Ora la coppia potrebbe spaccarsi, anche in tribunale
Jacques Moretti è tornato in carcere, ma non per l’incendio di Capodanno nel suo locale, in cui sono morti 41 giovani, tra cui 6 italiani. Per quell’inchiesta è il principale imputato, insieme alla moglie Jessica, ed era già stato scarcerato dopo pochi giorni grazie al pagamento di una cospicua cauzione da parte di un amico anonimo. Questa volta invece l’imprenditore corso resta in custodia cautelare – e lo sarebbe da quasi due settimane – per violenze nei confronti della moglie: le conseguenze sono state tale da richiedere il ricovero in ospedale della donna.
A dare la notizia choc sulla coppia dei gestori del Le Constellation sono state le emittenti svizzere come Rts e Léman Blue: secondo quanto riportato, Jacques Moretti sarebbe stato fermato in seguito a presunte violenze commesse ai danni di sua moglie, Jessica Moretti, nella notte tra l’11 e il 12 agosto nella loro casa a 4 piani di Lens. La donna è stata ricoverata in ospedale e le sue condizioni non sono al momento note, mentre il marito è finito in carcere. Non si sa neppure se Jessica Moretti sia stata successivamente dimessa dall’ospedale.

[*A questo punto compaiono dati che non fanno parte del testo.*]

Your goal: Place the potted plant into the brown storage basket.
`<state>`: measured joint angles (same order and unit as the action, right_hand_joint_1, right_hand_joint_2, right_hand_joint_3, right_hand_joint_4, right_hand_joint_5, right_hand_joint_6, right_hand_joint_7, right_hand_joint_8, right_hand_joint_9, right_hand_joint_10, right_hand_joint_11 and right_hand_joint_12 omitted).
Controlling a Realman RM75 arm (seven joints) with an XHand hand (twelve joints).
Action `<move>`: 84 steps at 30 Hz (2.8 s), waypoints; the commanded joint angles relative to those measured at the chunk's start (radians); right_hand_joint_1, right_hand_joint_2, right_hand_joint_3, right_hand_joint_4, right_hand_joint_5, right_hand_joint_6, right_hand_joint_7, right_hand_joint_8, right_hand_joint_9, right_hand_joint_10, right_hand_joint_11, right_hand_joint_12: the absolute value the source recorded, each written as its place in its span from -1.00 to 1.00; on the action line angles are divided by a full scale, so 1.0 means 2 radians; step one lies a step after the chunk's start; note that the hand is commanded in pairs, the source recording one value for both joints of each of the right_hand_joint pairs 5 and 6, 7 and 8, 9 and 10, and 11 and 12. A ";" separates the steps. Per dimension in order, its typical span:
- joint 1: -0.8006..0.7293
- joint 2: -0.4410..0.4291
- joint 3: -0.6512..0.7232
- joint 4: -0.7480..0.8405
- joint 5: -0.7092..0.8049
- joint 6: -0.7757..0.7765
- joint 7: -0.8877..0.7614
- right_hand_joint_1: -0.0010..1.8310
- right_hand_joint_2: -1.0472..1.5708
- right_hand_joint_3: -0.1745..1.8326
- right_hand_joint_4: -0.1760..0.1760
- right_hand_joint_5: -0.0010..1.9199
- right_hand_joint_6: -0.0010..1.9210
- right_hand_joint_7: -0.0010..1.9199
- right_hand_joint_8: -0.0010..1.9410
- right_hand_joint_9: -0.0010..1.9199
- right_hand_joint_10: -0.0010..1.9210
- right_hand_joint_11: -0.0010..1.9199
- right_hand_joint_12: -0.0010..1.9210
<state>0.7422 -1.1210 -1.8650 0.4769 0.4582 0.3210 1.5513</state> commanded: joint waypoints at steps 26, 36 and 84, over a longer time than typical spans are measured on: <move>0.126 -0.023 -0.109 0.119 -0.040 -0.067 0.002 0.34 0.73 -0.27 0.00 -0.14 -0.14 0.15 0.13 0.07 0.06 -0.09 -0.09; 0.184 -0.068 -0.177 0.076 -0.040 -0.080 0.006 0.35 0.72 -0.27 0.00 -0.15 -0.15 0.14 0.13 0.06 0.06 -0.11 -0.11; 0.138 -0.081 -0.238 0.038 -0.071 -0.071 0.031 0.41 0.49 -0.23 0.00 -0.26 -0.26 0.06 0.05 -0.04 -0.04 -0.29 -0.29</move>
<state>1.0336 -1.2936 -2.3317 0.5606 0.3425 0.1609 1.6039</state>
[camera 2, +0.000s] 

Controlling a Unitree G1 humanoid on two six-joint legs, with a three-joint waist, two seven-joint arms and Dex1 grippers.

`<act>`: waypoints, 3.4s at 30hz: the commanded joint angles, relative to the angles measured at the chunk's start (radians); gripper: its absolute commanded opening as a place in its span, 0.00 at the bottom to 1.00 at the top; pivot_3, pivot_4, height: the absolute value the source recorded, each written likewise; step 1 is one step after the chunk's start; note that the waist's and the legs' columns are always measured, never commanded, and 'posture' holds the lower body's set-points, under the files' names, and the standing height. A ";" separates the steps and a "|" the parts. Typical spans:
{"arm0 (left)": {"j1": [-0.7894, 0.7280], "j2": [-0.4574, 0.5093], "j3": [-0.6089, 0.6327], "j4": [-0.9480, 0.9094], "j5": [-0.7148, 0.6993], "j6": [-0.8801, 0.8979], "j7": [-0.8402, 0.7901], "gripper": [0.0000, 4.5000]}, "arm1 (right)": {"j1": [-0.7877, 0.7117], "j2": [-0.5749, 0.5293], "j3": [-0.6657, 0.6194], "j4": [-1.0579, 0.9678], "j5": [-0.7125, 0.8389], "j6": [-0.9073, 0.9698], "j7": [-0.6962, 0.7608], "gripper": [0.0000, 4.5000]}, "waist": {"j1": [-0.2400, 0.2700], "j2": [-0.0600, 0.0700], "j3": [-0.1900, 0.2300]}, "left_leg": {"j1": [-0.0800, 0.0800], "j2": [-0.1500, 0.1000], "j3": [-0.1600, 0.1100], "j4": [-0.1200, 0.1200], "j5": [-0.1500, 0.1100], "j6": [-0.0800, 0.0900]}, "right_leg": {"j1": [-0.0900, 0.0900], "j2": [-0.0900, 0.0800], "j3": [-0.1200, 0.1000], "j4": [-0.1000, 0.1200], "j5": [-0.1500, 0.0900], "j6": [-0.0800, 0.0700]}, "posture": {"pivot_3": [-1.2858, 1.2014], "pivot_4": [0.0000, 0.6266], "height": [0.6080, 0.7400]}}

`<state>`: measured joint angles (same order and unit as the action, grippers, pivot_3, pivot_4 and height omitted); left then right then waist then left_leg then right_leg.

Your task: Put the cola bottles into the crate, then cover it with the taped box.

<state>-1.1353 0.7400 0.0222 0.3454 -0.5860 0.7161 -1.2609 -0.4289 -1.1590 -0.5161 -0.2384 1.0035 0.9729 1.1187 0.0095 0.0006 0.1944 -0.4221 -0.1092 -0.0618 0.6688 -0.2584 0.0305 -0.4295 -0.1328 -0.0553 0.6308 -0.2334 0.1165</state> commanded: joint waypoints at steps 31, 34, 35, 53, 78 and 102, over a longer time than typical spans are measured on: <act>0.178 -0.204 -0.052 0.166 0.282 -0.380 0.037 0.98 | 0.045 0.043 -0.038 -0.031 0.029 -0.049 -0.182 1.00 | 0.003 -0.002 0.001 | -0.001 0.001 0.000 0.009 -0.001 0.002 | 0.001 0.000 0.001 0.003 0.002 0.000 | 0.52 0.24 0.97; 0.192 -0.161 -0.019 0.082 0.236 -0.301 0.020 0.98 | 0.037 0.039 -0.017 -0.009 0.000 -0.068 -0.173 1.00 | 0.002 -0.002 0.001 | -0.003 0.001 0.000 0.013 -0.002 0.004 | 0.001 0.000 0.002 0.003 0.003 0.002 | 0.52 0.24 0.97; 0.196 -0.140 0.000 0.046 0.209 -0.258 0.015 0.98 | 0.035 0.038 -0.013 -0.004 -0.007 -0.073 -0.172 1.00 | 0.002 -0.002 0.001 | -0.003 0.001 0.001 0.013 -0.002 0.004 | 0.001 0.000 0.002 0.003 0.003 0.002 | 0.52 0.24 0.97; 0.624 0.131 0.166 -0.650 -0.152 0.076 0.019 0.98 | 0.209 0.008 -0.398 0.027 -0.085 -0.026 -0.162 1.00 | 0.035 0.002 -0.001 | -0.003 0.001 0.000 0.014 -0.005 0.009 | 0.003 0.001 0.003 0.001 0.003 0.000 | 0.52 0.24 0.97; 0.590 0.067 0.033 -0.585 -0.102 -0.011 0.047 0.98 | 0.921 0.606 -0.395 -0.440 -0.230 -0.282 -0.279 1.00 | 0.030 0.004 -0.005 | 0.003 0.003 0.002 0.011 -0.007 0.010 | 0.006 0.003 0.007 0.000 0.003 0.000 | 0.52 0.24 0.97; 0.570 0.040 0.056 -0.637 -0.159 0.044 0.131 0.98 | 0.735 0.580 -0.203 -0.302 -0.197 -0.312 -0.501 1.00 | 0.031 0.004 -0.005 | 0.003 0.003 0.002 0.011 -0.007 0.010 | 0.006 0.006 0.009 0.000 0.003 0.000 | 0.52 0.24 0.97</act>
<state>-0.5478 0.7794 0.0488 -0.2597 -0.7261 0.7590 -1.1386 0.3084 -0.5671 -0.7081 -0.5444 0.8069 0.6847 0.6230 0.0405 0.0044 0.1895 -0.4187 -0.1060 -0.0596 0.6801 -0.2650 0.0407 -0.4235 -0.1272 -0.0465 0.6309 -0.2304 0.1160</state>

Ignote anche le circostanze precise dei fatti: l’uomo non ha precedenti per reati analoghi (ha però una vecchia condanna, risalente al 2008, in Francia per sfruttamento aggravato della prostituzione). A inizio agosto il Tribunale cantonale vallesano per le misure coercitive aveva prorogato di tre mesi le misure cautelari nei confronti della coppia, tra cui l’obbligo di presentarsi quotidianamente presso una stazione di polizia
I LEGALI: “FATTI CHE RIGUARDANO LA VITA PRIVATA DELLA COPPIA”
Gli avvocati della coppia, in una nota inviata in serata all’agenzia Keystone-ATS, si sono appellati alla sfera privata dei due in relazione ai “recenti eventi avvenuti presso il domicilio dei Moretti”. “Tali eventi, oggetto di indagine in un procedimento separato, riguardano esclusivamente la vita privata della coppia”, scrivono. Non devono perciò essere confusi con la “tragedia del Constellation”. Tuttavia, “gli eventi si inseriscono in un contesto che non può essere ignorato- proseguono- quello di una prova particolarmente intensa che la famiglia Moretti sta cercando di affrontare insieme dal 1° gennaio”. I coniugi Moretti, titolari del discobar in cui sono morte 41 persone, sono indagati per la strage di Capodanno dalla procura del Vallese, assieme ad altre 14 persone.
POSSIBILI EFFETTI NEL PROCESSO SU CRANS MONTANA?
L’indomani della fuga di notizie, le emittenti svizzere aggiungono ulteriori dettagli: Jacques Moretti sarebbe stato arrestato nella sua abitazione e si troverebbe in carcere da quasi due settimane per violenze nei confronti della moglie. La vicenda potrebbe inevitabilmente cambiare la linea difensiva della coppia, finora rimasta compatta e ha fornito versioni coerenti nelle udienze ai pubblici ministeri incaricati dell’indagine sulla tragedia di Crans Montana. Ma secondo diverse fonti vicine al caso, contattate dall’emittente svizzera RTS, “i coniugi Moretti potrebbero ora rivoltarsi l’uno contro l’altro. Jessica potrebbe accusare il marito, e viceversa, durante le due udienze di confronto previste per novembre e dicembre”.